Sentinelle d'acier plantée dans les flots impétueux du Fromveur, le phare de Nividic est une prouesse d'ingénierie du XXe siècle : premier phare automatisé au monde, il veille sur les côtes d'Ouessant depuis les années 1930.
Au large de la pointe occidentale d'Ouessant, là où l'Atlantique s'engouffre en courants furieux dans le passage du Fromveur, le phare de Nividic s'élève avec une austère élégance sur un écueil battu par l'une des mers les plus redoutées d'Europe. Construit sur un rocher à peine émergé, il incarne à lui seul l'audace des ingénieurs français du début du XXe siècle, capables d'ériger une tour de lumière là où les conditions semblaient défier toute présence humaine durable. Ce qui distingue radicalement Nividic de tous ses contemporains, c'est son statut de premier phare automatisé au monde. Doté dès l'origine d'optiques électriques et d'un système de feu de secours au gaz à déclenchement autonome, il préfigure avec plusieurs décennies d'avance l'ère de l'automatisation généralisée des phares français, qui ne s'achèvera qu'à la fin du XXe siècle. Nividic n'est pas simplement un phare : c'est un manifeste technologique bâti dans la pierre et le métal. L'expérience de découverte du phare de Nividic est elle-même hors du commun. On ne le visite pas depuis ses salles intérieures comme un château ou une cathédrale : on l'aperçoit depuis les falaises déchiquetées de la pointe de Pern, à l'extrémité occidentale d'Ouessant, et c'est dans ce face-à-face à distance que réside toute sa puissance évocatrice. La silhouette svelte de la tour, isolée sur son rocher, entourée d'écume et de ciel, offre l'une des visions les plus saisissantes du patrimoine maritime français.

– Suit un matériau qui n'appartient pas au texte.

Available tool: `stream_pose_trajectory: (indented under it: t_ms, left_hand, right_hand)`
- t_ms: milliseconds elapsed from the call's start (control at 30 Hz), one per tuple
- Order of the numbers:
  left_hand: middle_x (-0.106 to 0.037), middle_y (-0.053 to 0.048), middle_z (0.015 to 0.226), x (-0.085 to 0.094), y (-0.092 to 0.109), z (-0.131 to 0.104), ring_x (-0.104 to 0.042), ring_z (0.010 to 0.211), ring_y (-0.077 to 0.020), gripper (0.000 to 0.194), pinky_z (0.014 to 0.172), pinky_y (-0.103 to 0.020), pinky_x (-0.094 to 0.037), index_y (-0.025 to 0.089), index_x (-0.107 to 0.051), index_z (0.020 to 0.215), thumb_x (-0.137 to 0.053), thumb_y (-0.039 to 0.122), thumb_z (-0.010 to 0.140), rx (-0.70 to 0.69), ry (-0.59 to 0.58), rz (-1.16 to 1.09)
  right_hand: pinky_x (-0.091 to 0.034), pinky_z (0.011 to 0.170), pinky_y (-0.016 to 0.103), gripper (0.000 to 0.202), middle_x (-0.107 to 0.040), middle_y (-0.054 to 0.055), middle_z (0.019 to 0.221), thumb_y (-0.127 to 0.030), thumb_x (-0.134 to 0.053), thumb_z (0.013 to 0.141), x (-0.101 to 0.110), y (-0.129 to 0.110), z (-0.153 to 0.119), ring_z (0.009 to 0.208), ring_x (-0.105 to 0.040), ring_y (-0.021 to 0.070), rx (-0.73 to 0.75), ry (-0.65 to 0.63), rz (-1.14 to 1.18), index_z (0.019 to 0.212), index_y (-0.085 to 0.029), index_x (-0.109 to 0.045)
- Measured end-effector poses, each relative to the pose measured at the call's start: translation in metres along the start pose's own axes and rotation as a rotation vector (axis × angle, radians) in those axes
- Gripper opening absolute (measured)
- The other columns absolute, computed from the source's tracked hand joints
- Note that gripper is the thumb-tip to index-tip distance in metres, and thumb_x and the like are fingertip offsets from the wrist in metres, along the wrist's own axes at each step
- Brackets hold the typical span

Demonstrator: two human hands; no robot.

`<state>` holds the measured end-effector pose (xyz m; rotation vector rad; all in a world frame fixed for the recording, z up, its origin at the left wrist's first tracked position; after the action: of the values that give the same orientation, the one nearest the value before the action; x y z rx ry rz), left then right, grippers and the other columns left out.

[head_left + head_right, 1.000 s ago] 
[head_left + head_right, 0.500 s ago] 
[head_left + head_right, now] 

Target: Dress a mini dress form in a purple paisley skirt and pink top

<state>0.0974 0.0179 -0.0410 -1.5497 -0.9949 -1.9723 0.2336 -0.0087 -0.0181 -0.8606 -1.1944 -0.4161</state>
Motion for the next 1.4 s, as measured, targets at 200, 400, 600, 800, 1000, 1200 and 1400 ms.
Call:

Le cadre naturel amplifie le caractère presque mythologique du lieu. Ouessant elle-même, île des vents et des naufragés, porte une mémoire maritime intense. Les embruns, les mouettes, les courants visibles à l'œil nu et les rochers aiguisés qui affleurent à marée basse composent un tableau vivant où Nividic apparaît comme le dernier rempart de la France continentale avant le grand large. Pour les photographes, les passionnés d'histoire maritime ou simplement les amoureux de paysages sauvages, cette confrontation visuelle avec le phare reste inoubliable.
Le phare de Nividic est une tour cylindrique en maçonnerie de granite, matériau de prédilection des constructions côtières bretonnes, choisi pour sa résistance exceptionnelle aux assauts répétés des vagues et des embruns chargés de sel. La tour s'élève à une hauteur d'environ 28 mètres au-dessus du rocher sur lequel elle prend appui, sa silhouette élancée et dépouillée de tout ornement superflu reflétant l'esthétique fonctionnaliste qui caractérise l'ingénierie maritime du début du XXe siècle. Son architecture est résolument utilitaire et rationaliste : aucune fantaisie décorative ne vient distraire l'œil de la pureté géométrique de la tour. La lanterne sommitale, protégée par sa coupole métallique, abrite les optiques à lentilles de Fresnel qui projettent le feu caractéristique visible à plusieurs dizaines de milles nautiques par temps clair. Un système de passerelles et de câbles, qui permettait autrefois les rares accès au rocher par beau temps, complète l'ensemble de l'installation. La particularité technique la plus remarquable demeure son équipement intérieur : les deux optiques électriques redondantes, le système de bascule automatique vers le feu de secours au gaz en cas de coupure électrique, et les compresseurs à démarrage automatique de la sirène de brume constituent un ensemble mécanique et électrique d'une sophistication inégalée pour l'époque. Cette architecture de la fiabilité, pensée pour fonctionner sans intervention humaine dans l'un des environnements les plus hostiles qui soit, fait de Nividic un chef-d'œuvre méconnu de l'ingénierie du XXe siècle.